Stock price prediction using machine learning has been a prevailing topic to research. Numbers of scientist did their research about stock price prediction by using machine learning and modeling [1, 2]. They analyzed the advantages of XGBoost model [3, 4], RNN model [5] and LSTM model [6-10], but they did not directly compare the accuracy between two models. This paper aims to compare two renowned models, XGBoost and LSTM, and to testify the accuracy they can perform under the different condition.
This paper sets up the dataset in three time periods and will apply those datasets to the XGBoost model and LSTM model. After predicting the stock prices in each model, a total of six figures would be generated and the RMSE value would be calculated. In the end, this paper will compare the changes in prediction along with the increase of the dataset’s size visually, and a table will be inserted to compare the RMSE values. In the end, this paper concluded that XGBoost model has higher accuracy in large-size dataset, and LSTM model has higher accuracy in small-size dataset.
2. Data and Methods
2.1. Data
To analyze the research, this paper is using the stock price of Chevron Corporation (also called CVX) found in Yahoo Finance. Three different time stamps were used and each of them is three years apart. The reason this paper sets them 3 years apart is that 3 years is the time that neither makes them irrelevant nor grows long enough to clearly see the impact of the data size on the models. Thus, starting from the date July 25th, 2023, the data size would be the stock price 3 years, 6 years, and 9 years apart from that date. Then, this paper collected seven variables about stock price from Yahoo Finance, they are: “Date”, “Open”, “High”, “Low”, “Close”, “Adj Close”, and “Volume”. In particular, the “Close”, which is the closing price of each trading day, is widely considered to best represent the fluctuation of the stock price among those variables. Thus, in all the following data and methods, this paper used the closing price in our estimation.

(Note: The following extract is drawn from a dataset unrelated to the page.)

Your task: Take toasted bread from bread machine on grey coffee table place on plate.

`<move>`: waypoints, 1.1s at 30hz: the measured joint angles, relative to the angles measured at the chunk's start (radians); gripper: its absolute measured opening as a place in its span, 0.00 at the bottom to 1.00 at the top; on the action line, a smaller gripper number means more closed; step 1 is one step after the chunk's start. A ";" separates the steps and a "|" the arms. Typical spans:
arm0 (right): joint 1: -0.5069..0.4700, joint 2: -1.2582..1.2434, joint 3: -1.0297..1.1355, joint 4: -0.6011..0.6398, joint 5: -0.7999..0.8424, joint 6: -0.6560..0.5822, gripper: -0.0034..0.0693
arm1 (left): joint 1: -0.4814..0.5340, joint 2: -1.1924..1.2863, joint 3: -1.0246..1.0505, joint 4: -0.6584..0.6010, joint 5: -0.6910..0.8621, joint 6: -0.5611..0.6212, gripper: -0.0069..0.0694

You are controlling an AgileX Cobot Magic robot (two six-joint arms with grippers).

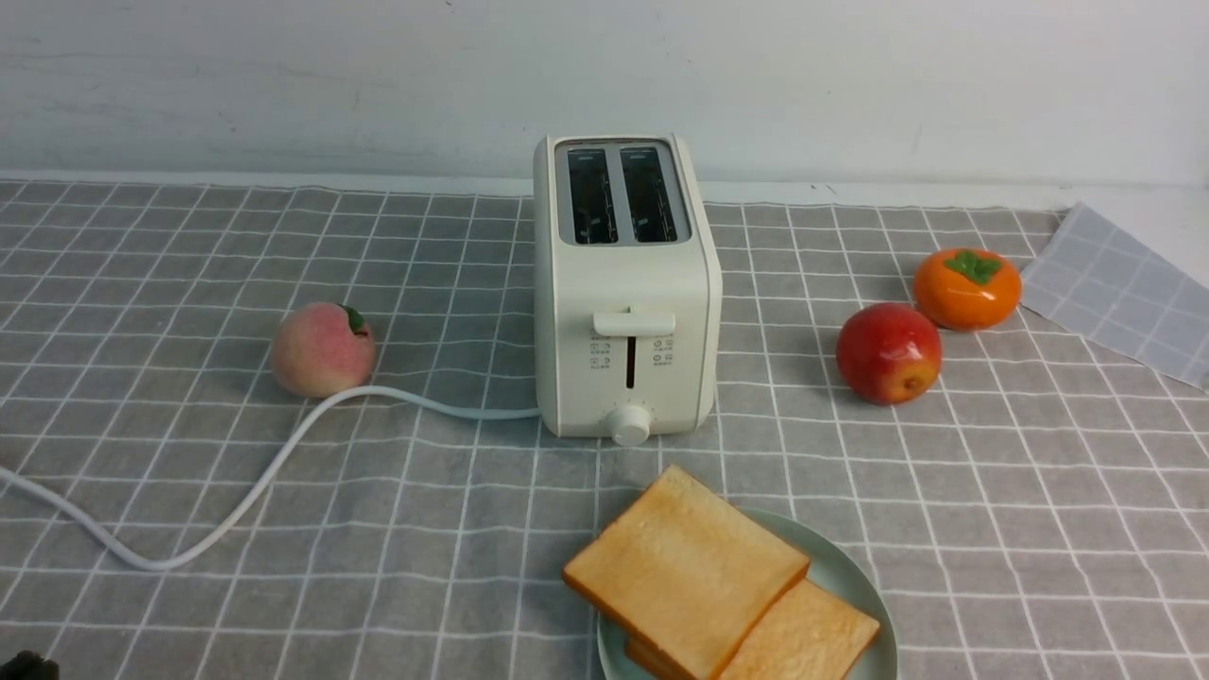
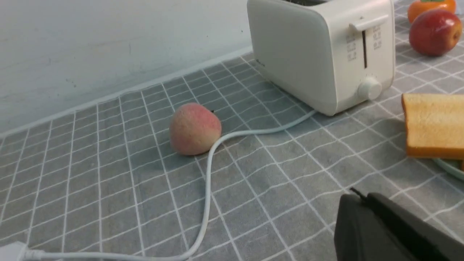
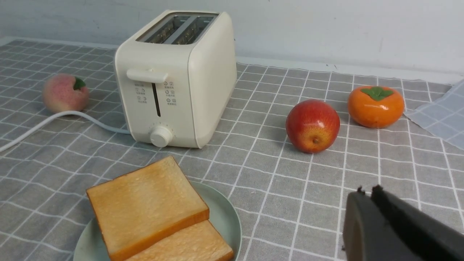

There are 2264 observations collected in 2014, 1509 observations collected in 2017, and 753 observations collected in 2020. The dataset since 2014 has the most observations. Therefore, in the following part of the article, this dataset will be called a “large-size dataset”. Similarly, the dataset since 2017 is called a “medium-size dataset”, and the dataset since 2020 is called a “small-size dataset”.
2.2. Method
In this paper, this paper used two models to predict the stock price of CVX. They are XGBoost and LSTM models. For each chosen year, this paper will apply those models to the same data set, calculating the RMSE and MSE values for comparison. Also, this paper will plot the result comparing the predicted value and actual value visually.
2.2.1. XGBoost
XGBoost stands for Extreme Gradient Boosting. It would combine the prediction of multiple individual models to create an accurate and robust prediction. Those individual models usually refer to the decision trees. The way that XGBoost functions is to create a single decision tree, and then create another decision tree trying to revise the mistakes that the previous decision tree made. This process shall be repeated many times and each new decision tree will try to correct the previous one. Then, the final predicted result is calculated by summing all the predictions of all the individual trees. The way it functions made XGBoost can manage the missing values. It can work with real-world data that contains gaps and does not need extensive preprocessing. Also, XGBoost works excellently in preventing overfitting by its Cross-validation function.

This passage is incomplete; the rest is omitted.